Tim Hochberg wrote:
We may want to reconsider this at least partially. I tried implementing a few 1-argument functions two way. First as a table lookup and second using a dedicated opcode. The first gave me a speedup of almost 60%, but the latter gave me a speedup of 100%. The difference suprised me, but I suspect it's do to the fact that the x86 supports some functions directly, so the function call gets optimized away for sin and cos just as it does for +-*/. That implies that some functions should get there own opcodes, while others are not worthy. This little quote from wikipedia lists the functions we would want to give there own opcodes to:
x86 (since the 80486DX processor) assembly language includes a stack based floating point unit which can perform addition, subtraction, negation, multiplication, division, remainder, square roots, integer truncation, fraction truncation, and scale by power of two.
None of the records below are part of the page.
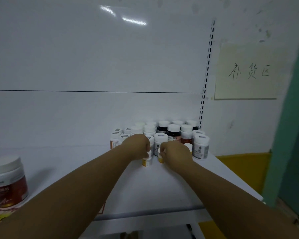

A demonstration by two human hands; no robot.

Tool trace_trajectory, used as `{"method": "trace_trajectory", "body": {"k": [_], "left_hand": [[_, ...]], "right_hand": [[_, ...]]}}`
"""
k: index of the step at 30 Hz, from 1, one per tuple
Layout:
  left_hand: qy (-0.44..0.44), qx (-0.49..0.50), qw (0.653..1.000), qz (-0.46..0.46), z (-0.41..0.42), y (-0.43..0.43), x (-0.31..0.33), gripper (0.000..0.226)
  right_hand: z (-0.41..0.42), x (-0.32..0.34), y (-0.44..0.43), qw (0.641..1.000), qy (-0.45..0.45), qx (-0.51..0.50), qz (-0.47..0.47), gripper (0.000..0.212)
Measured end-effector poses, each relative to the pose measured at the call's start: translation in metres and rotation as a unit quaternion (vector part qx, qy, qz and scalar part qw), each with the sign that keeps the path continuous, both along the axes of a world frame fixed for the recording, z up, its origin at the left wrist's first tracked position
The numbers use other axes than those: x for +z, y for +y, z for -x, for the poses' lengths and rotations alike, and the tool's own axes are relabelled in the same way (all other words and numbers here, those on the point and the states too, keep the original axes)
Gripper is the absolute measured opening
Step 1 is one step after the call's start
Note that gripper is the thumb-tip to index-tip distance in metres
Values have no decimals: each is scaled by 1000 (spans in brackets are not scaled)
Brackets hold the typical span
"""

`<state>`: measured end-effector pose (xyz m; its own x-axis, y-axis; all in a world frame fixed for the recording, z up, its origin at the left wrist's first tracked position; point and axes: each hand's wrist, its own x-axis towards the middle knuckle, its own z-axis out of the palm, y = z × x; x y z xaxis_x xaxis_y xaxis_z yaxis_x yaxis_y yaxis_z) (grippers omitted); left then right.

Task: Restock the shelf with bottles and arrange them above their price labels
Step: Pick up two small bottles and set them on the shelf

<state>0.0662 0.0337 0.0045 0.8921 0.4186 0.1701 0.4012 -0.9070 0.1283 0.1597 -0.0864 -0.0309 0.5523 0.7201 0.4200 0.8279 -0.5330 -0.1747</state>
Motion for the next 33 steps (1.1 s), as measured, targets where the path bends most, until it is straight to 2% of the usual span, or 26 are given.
{"method": "trace_trajectory", "body": {"k": [4, 7, 10, 15, 20, 25, 33], "left_hand": [[-2, 20, 1000, -1, 2, -10, 2, 21], [-15, 30, 999, 26, 11, -14, 1, 29], [-23, 42, 998, 49, 28, -16, 3, 26], [-64, 84, 992, 68, 72, -11, 33, 28], [-77, 144, 981, 108, 125, 8, 51, 33], [-97, 154, 972, 150, 151, 27, 45, 37], [-69, 121, 970, 200, 153, 58, 23, 38]], "right_hand": [[-1, -5, 2, 999, 28, 32, -9, 27], [-4, -6, -4, 998, 36, 55, 10, 25], [-2, -6, -13, 995, 71, 73, -15, 25], [30, 14, -7, 970, 160, 180, -41, 27], [78, 33, 11, 951, 173, 250, -58, 32], [117, 30, 30, 950, 171, 259, -41, 33], [144, 24, 52, 961, 180, 207, 11, 33]]}}
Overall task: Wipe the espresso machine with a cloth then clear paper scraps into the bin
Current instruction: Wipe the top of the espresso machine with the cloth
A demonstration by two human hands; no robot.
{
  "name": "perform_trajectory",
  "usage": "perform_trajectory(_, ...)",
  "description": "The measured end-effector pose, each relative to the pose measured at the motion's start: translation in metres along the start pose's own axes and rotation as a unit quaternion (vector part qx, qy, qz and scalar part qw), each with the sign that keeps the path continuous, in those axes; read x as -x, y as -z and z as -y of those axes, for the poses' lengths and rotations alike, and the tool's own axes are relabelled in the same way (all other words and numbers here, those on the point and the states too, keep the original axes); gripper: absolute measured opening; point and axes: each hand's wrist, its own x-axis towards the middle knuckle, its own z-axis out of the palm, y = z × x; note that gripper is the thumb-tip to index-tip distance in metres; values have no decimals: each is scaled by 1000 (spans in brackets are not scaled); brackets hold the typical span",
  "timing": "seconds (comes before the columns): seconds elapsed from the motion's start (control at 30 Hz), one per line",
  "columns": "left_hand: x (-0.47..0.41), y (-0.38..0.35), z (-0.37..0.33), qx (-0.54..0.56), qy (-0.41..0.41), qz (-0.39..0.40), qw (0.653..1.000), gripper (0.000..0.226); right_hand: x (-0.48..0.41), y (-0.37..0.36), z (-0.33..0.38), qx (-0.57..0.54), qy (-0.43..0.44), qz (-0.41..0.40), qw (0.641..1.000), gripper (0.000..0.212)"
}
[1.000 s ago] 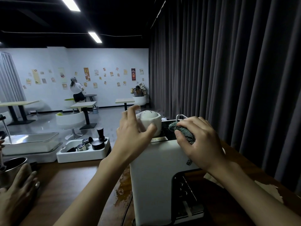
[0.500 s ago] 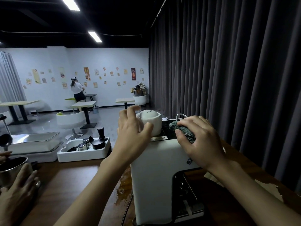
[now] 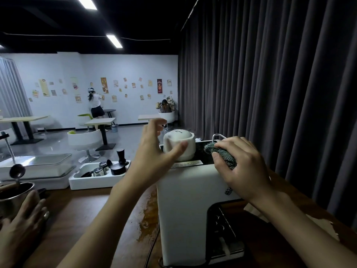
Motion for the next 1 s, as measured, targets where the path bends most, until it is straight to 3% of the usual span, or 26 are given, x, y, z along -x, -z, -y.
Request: perform_trajectory(1.0, 5, -10, 3, -26, -12, 1, 1000, 43, 1, -2, -1, 3, -2, -4, 1000, 28)
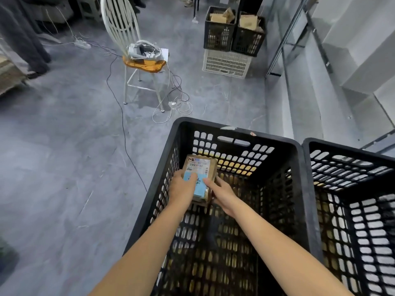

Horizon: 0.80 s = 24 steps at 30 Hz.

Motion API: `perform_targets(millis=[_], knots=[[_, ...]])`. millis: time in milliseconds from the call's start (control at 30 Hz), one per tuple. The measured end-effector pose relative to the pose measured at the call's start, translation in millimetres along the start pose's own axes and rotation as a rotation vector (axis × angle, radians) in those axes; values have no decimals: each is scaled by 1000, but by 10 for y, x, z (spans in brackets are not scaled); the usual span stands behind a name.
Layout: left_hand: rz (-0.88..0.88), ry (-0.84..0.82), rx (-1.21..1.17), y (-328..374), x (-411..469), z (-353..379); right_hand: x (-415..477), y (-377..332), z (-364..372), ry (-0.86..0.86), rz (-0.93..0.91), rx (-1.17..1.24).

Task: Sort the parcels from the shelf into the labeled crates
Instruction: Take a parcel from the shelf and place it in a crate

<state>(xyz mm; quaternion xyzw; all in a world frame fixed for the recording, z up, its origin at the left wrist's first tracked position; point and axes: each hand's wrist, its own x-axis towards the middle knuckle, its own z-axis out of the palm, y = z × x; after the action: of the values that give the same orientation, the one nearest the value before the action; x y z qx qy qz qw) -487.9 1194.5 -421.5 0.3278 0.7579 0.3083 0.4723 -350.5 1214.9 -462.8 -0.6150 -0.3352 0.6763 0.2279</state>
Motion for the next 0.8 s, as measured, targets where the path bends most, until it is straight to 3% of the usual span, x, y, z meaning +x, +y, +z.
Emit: perform_targets(millis=[100,300,400,600,800], knots=[[69,11,53,-15,8,51,-69,4,82,-13,-34,-86],[194,-43,281,198,-27,32,-176,-221,83,-22,-135,-558],[252,-77,327,293,-17,-112,-274,-354,-1,59,-238,-669],[445,-204,334,478,-175,-124,-575,-473,-314,213,-336,-834],[636,-374,573,375,-193,29,-945,-476,-497,359,-310,-832]])
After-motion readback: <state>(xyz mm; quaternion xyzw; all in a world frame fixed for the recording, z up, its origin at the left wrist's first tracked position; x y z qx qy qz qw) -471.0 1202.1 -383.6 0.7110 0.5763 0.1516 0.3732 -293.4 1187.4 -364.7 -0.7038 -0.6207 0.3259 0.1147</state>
The operations also include conversion instructions which can load or store a value from memory in any of the following formats: Binary coded decimal, 32-bit integer, 64-bit integer, 32-bit floating point, 64-bit floating point or 80-bit floating point (upon loading, the value is converted to the currently floating point mode). The x86 also includes a number of transcendental functions including sine, cosine, tangent, arctangent, exponentiation with the base 2 and logarithms to bases 2, 10, or e
So, that's my new proposal: some functions get there own opcodes (sin, cos, ln, log10, etc), while others get shunted to table lookup (not sure what's in that list yet, but I'm sure there's lots).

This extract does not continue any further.